:: Data provided

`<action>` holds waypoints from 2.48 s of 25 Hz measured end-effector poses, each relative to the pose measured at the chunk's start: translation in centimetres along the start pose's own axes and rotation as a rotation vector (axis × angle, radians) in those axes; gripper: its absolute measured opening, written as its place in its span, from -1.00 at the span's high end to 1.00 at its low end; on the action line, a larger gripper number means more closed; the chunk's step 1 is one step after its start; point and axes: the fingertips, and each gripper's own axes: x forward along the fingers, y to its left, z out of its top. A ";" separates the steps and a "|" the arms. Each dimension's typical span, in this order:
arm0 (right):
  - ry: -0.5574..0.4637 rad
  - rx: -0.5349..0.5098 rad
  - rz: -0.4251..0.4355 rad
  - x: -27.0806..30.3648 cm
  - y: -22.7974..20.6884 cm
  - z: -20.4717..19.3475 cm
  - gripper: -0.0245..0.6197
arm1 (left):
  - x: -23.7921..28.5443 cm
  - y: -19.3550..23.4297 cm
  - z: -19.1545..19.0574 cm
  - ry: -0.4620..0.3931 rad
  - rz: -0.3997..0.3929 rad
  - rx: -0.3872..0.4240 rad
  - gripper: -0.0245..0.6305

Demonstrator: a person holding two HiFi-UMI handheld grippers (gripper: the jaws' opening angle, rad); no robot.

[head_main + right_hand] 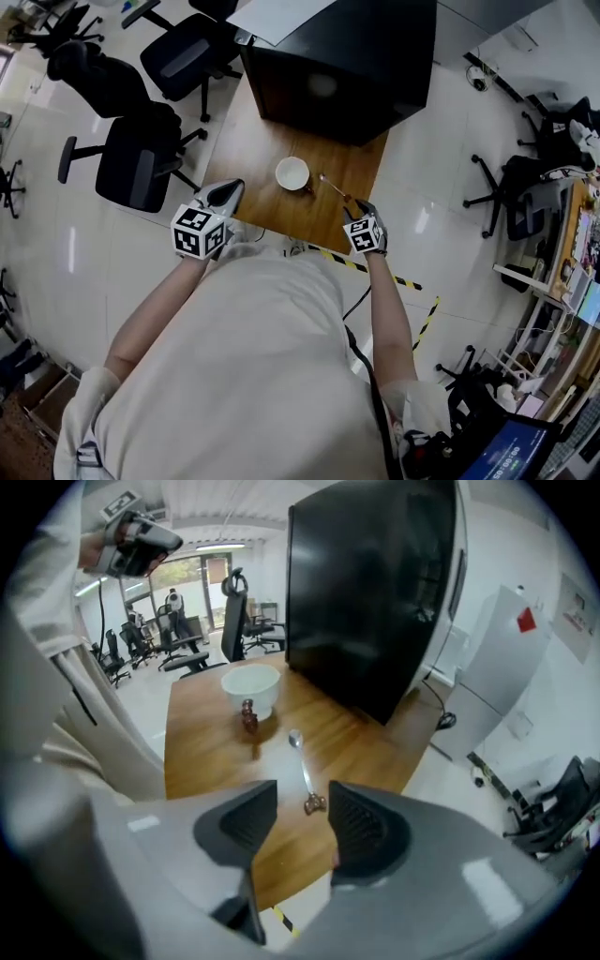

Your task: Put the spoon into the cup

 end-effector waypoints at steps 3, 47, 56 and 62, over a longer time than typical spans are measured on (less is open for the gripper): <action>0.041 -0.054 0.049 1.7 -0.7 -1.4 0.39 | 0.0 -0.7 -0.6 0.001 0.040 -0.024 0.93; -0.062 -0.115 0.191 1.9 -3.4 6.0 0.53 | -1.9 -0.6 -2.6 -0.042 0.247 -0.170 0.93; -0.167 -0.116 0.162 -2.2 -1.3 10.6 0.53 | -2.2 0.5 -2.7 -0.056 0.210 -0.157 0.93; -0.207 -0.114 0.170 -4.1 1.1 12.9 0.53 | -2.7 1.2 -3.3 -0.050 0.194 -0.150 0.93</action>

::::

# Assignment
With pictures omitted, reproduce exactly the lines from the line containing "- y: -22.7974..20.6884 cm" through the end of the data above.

# Result of this exercise
  - y: -22.7974..20.6884 cm
  - z: -20.4717..19.3475 cm
  - gripper: -0.0245..0.6197
arm1 (left):
  - x: -23.7921..28.5443 cm
  - y: -19.3550..23.4297 cm
  - z: -19.1545..19.0574 cm
  - ry: -0.4620..0.3931 rad
  - rz: -0.3997..0.3929 rad
  - rx: -0.3872..0.4240 rad
  - gripper: -0.0245..0.6305

Demonstrator: a person holding two HiFi-UMI handheld grippers (gripper: the jaws' opening angle, rad); no robot.

[head_main + right_hand] 

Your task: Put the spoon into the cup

 end-effector waypoints at steps 3, 47, 56 and 62, over a longer time than typical spans are measured on (less is open for the gripper): <action>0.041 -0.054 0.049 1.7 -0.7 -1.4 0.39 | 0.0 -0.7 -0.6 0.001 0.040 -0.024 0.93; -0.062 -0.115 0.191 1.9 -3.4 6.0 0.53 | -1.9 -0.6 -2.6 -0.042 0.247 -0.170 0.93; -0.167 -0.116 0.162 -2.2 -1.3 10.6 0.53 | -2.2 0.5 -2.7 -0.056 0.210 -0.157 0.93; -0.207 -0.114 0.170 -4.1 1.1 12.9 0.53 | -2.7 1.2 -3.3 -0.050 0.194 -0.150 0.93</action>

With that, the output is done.